Overweight people who eat during a much smaller window of time each day than is typical, report fewer hunger swings and burn slightly more fat at certain times during the night, according to a new study. The science behind this theory is not to reduce your food but to eat most of your calories early in the day and no calories in the late afternoon and evening. Why you might ask. Your body burns most of your calories during the hours you are the most active.

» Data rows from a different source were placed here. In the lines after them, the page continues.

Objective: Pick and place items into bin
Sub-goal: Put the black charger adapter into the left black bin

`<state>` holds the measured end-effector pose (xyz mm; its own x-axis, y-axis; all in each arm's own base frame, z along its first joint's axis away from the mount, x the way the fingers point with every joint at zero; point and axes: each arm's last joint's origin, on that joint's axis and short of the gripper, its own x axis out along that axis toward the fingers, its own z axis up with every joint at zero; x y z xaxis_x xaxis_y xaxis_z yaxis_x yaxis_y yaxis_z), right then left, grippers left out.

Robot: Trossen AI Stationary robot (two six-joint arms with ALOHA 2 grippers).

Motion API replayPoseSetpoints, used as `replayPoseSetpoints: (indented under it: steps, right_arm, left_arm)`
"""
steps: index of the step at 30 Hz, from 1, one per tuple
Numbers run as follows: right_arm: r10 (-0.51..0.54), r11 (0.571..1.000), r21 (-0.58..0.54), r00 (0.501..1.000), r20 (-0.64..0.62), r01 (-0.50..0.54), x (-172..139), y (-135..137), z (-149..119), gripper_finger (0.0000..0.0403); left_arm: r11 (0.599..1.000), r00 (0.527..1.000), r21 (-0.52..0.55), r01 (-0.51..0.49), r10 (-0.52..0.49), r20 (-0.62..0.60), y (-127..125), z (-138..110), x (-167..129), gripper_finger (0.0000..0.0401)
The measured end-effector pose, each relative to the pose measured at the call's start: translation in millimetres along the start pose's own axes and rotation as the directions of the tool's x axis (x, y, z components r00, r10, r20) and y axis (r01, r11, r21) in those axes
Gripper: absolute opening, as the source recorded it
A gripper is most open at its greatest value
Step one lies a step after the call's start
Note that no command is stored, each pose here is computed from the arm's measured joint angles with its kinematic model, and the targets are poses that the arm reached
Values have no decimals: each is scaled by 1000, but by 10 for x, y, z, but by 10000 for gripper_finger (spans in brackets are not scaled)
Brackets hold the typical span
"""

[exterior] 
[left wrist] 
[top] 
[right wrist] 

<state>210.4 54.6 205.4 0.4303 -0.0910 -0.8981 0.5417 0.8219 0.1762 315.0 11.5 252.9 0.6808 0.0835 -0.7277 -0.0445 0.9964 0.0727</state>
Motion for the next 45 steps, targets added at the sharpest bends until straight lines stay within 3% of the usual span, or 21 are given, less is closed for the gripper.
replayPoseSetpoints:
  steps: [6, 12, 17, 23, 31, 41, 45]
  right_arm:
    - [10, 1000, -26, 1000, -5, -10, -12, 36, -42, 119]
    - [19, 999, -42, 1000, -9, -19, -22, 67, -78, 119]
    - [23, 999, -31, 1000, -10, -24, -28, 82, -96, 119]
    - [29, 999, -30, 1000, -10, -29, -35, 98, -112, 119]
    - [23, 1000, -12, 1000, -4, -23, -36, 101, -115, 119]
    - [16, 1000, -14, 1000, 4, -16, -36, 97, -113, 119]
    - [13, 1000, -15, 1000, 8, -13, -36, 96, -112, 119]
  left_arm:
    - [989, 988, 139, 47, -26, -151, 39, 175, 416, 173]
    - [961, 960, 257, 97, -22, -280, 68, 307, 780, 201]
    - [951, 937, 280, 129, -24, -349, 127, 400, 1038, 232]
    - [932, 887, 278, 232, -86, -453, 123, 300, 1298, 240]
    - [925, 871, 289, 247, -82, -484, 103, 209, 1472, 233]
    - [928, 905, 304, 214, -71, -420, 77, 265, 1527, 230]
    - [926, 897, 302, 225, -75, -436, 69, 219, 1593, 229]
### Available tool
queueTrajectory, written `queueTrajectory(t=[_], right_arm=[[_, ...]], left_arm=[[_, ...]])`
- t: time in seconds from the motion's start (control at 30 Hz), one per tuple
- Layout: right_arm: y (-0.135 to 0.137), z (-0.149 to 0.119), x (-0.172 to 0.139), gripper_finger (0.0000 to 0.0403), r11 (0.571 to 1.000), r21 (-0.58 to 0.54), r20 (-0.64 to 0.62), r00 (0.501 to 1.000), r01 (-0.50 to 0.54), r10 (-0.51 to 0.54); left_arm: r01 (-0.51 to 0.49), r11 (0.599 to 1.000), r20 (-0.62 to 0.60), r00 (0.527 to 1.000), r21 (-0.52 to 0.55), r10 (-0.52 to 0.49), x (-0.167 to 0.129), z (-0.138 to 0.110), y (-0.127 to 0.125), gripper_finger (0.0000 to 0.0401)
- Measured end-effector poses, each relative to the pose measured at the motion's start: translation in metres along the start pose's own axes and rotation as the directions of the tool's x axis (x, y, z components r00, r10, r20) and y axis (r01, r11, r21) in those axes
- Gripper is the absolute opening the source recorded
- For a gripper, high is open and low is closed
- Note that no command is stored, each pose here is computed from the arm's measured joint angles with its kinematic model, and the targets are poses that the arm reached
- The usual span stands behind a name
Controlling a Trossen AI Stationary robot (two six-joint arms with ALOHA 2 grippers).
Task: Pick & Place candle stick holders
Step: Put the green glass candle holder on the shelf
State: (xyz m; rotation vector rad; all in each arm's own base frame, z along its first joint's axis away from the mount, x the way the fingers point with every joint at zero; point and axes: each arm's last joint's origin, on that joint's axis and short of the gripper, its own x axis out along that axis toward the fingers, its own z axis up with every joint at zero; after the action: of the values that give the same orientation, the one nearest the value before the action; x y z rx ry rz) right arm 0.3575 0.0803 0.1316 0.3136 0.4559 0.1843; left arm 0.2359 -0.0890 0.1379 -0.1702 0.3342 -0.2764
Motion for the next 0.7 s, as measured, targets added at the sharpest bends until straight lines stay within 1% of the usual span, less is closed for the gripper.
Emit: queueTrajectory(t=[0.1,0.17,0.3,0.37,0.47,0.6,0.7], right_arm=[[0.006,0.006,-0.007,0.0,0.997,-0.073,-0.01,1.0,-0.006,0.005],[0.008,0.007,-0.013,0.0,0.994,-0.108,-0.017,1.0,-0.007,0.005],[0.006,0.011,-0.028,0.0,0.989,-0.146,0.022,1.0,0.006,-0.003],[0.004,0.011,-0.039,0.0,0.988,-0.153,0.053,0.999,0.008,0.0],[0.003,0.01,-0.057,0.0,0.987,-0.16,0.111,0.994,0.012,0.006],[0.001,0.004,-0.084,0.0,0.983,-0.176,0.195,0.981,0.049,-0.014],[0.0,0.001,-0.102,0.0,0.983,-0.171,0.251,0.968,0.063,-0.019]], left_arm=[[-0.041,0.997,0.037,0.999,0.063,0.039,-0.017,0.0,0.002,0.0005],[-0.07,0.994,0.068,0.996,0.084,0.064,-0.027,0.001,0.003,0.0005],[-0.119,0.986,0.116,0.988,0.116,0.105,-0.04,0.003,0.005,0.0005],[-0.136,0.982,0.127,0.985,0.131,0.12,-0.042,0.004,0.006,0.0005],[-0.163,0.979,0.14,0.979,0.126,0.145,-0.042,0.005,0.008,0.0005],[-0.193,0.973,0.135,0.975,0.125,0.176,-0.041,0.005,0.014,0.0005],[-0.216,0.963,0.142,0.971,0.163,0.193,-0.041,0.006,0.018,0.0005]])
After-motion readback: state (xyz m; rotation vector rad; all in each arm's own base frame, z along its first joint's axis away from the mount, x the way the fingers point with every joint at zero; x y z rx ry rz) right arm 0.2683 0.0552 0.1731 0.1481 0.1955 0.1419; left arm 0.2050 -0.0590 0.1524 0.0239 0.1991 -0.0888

Most of us slow-down after work and that's when we tend to consume most of our calories. Not good because your body only burns a few calories in the evening. And those other calories are stored in fat cells. Example, If your body burns 1200 calories a day, then say, 900 calories are burned in the morning and early afternoon and only 100 are burned after that. The average worker consumes most of their calories after work when the body is resting.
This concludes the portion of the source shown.